Cllr Smith stated that ‘we’re in the process of buying the properties’, with a construction timeline spanning 2024 to 2029.
In regards to the Picturehouse cinema, Cllr Miranda Williams (Labour) raised the issue of paying the London Living Wage. Picturehouse, which is Cineworld’s premium brand, have been criticised for failing to pay the London Living Wage.
Staff have previously been on strike over low wages.
Cllr Smith responded to say it’s hard to state what will happen given opening is up to seven years away.
Meeting chair Cllr Lauren Dingsdale (Labour) asked whether too much emphasis was being place don Woolwich in regards to various projects. Smith responded to state that it’s a good time to capitalise on current changes, with the Arsenal site approaching completion and a need to tempt people over into Woolwich town centre.

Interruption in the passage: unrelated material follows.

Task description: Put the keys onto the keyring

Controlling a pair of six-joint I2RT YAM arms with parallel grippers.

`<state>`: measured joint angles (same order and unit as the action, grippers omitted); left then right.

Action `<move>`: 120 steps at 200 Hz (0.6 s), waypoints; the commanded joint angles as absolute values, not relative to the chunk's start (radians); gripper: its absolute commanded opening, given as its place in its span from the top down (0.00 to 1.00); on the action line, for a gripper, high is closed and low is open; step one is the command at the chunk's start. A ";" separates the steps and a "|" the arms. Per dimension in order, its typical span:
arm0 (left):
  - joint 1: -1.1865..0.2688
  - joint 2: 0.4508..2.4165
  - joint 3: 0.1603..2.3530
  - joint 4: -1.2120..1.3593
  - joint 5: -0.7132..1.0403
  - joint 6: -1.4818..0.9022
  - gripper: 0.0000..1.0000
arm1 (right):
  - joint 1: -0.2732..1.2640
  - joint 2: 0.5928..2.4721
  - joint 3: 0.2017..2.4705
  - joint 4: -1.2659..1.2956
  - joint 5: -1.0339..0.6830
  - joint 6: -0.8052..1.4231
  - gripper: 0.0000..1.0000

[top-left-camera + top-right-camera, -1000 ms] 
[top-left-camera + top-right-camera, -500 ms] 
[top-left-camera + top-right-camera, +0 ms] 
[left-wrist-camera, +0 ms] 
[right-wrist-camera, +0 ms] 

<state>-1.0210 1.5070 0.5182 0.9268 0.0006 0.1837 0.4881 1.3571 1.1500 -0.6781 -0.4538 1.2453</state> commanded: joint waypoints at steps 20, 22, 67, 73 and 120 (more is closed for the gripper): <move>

Cllr Rowshan Hannan (Labour) also emphasised the need for investment and focus to be borough-wide. Cllr Smith responded that they do need to be ambitious for every area.
Woolwich Exchange is set to bring 801 homes to the area alongside shops and a small public square within the site.
It saw a difficult gestation as some business owners complained of being evicted with poor alternative sites being offered.
Initially a row of buildings were set to be demolished. That has now changed and most except the corner building will be altered with facades revamped and repurposed.
Here’s a render of how it should look. Note the corner does contain a new build:
Massing is heavily weighted towards the north east corner of the site, and this is one area CGI images released beforehand seemed less eager to promote:
Another view when approaching from Plumstead:
The meeting covered various other issues, including Community Infrastructure Levy changes which was covered in a post in recent days.
Back to Woolwich Exchange and the site still clings on. These are photos taken recently from a passing bus, with all that is visible set for replacement:
The vacant area on the right in the above photo saw a building literally crumble away. I recall taking photos of it way back in the late 2000s as it did so, though sadly I believe the photos like the building are now lost.
All buildings shown above will also come down, with work set to commence in two years.